====== Data
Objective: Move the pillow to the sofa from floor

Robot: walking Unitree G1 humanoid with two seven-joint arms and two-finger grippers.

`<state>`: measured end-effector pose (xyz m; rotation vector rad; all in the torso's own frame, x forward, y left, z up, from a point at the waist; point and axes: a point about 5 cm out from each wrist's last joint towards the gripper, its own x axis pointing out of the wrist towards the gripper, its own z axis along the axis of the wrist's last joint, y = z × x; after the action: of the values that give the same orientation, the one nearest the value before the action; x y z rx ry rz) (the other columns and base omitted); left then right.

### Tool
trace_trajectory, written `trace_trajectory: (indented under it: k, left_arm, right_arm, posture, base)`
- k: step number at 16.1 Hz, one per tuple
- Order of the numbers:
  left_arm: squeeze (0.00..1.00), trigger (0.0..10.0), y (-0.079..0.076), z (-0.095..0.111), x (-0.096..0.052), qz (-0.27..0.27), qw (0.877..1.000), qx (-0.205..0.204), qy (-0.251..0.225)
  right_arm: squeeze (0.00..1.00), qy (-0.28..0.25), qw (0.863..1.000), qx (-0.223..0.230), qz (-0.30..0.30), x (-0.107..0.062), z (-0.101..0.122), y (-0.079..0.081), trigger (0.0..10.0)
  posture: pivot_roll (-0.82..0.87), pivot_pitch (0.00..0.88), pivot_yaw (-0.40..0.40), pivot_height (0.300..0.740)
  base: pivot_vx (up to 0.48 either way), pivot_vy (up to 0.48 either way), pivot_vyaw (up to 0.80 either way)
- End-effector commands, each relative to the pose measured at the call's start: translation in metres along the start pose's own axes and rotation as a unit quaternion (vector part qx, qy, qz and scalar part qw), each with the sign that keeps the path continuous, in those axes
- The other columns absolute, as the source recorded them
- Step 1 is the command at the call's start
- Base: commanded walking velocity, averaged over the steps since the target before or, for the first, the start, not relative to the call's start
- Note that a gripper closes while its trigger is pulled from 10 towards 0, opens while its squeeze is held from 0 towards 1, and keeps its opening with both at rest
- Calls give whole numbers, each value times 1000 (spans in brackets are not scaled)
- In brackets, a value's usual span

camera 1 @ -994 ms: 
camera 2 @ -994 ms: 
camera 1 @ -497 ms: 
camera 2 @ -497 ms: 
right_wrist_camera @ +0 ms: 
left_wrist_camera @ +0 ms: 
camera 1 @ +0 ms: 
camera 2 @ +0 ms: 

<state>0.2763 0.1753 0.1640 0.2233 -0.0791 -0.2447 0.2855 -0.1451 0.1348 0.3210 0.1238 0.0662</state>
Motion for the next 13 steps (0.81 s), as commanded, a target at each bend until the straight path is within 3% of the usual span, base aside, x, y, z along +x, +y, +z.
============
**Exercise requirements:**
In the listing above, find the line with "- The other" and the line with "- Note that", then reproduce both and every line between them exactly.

**Result for this exercise:**
- The other columns absolute, as the source recorded them
- Step 1 is the command at the call's start
- Base: commanded walking velocity, averaged over the steps since the target before or, for the first, the start, not relative to the call's start
- Note that a gripper closes while its trigger is pulled from 10 towards 0, opens while its squeeze is held from 0 towards 1, and keeps its opening with both at rest

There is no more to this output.